Does she get any trips away without the kids and without you? A spa weekend with the girls? Has she ever done that? Maybe that's what her issue is about. Vacations with the kids, trips to see the family with the kids, those are all times when she is "working" as a mom. It's not quite time _away _for her, like you get. Has she ever brought that up?


----------



## jaquen (Mar 1, 2012)

I don't see the issue here.

It's an important trip for you that you've done 6 out of the last 7 years.

Your wife gets TWO trips per year with her friends and catches up all the time with her local mates. 
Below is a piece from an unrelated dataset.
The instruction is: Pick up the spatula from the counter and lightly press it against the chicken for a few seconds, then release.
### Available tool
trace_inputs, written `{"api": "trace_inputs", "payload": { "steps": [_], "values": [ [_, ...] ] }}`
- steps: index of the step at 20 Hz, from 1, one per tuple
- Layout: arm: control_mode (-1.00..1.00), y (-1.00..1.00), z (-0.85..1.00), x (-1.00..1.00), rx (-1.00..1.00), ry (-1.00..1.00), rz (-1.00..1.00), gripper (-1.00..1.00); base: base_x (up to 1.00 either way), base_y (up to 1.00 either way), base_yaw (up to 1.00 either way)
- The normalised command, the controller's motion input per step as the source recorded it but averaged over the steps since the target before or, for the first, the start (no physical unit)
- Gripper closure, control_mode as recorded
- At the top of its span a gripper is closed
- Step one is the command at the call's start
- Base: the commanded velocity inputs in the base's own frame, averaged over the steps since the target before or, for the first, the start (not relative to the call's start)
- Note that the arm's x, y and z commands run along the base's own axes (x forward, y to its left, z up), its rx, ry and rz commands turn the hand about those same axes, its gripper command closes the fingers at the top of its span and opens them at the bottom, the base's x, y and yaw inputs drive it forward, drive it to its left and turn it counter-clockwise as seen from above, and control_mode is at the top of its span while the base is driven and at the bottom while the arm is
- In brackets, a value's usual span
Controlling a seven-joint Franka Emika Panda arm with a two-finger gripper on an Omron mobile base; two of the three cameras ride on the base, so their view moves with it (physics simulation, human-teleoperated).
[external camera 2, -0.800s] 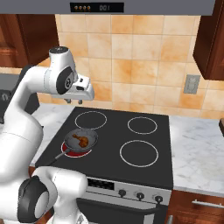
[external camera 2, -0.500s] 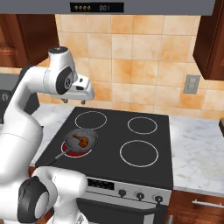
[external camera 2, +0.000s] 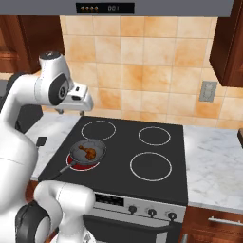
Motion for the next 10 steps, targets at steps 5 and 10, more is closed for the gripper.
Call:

Go on the trip. Have a good time. Don't ask for permission. Your post reeks of "how can I get my parents to let me go on a trip with my friends?". Based off the info given you've done nothing wrong, have no reason to be groveling, or asking permission from your wife, for a once a year bloke's weekend. Tell her you're going and you'll see her when you get back.


----------



## AzzaAus (Sep 18, 2014)

so in response to a couple of reply's,

1 No trust issues.

2 She doesn't take "girls trips" she more goes out to dinner, or a movie with the girls when they do something. I have suggested one in the past when they were trying to organise something.

Valid point about visiting the family, it's still work, but it is on the other side of the world, and I was more making the point that its something that is important.
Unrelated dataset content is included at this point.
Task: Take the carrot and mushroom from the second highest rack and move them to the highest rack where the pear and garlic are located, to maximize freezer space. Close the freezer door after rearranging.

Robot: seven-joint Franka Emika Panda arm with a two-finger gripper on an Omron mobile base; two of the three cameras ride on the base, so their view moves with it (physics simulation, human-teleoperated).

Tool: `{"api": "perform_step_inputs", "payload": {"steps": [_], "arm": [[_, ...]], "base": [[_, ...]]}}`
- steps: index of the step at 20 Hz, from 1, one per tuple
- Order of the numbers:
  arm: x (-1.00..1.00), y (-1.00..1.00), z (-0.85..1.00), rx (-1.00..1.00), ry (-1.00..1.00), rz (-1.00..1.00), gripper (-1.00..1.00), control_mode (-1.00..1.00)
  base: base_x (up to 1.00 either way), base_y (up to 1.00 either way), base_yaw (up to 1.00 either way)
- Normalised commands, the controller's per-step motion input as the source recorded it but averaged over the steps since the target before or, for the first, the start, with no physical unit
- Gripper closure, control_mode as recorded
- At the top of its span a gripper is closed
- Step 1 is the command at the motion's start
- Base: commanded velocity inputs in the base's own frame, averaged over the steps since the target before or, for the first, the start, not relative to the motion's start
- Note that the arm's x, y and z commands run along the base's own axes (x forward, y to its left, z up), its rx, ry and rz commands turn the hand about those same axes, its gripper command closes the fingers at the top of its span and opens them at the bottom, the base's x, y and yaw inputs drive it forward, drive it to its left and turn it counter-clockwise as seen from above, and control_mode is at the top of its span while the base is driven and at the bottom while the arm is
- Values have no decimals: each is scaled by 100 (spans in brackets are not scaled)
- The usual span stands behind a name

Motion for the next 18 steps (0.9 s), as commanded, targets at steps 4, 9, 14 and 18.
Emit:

3 Reading it again it does sound a bit grovelly and I suppose it is, the difficult part is she has a point about family time, and I'd love to take her where I'm going, but that isn't the purpose of the trip.


----------



## jaquen (Mar 1, 2012)

AzzaAus said:


> 3 Reading it again it does sound a bit grovelly and I suppose it is, the difficult part is she has a point about family time, and I'd love to take her where I'm going, but that isn't the purpose of the trip.


I'm failing to see her point about family.

How can one weekend in a year cut into your family time? Don't you spend 99% of the remainder of your time with your wife and kids? Why would she, or anyone, begrudge you one weekend?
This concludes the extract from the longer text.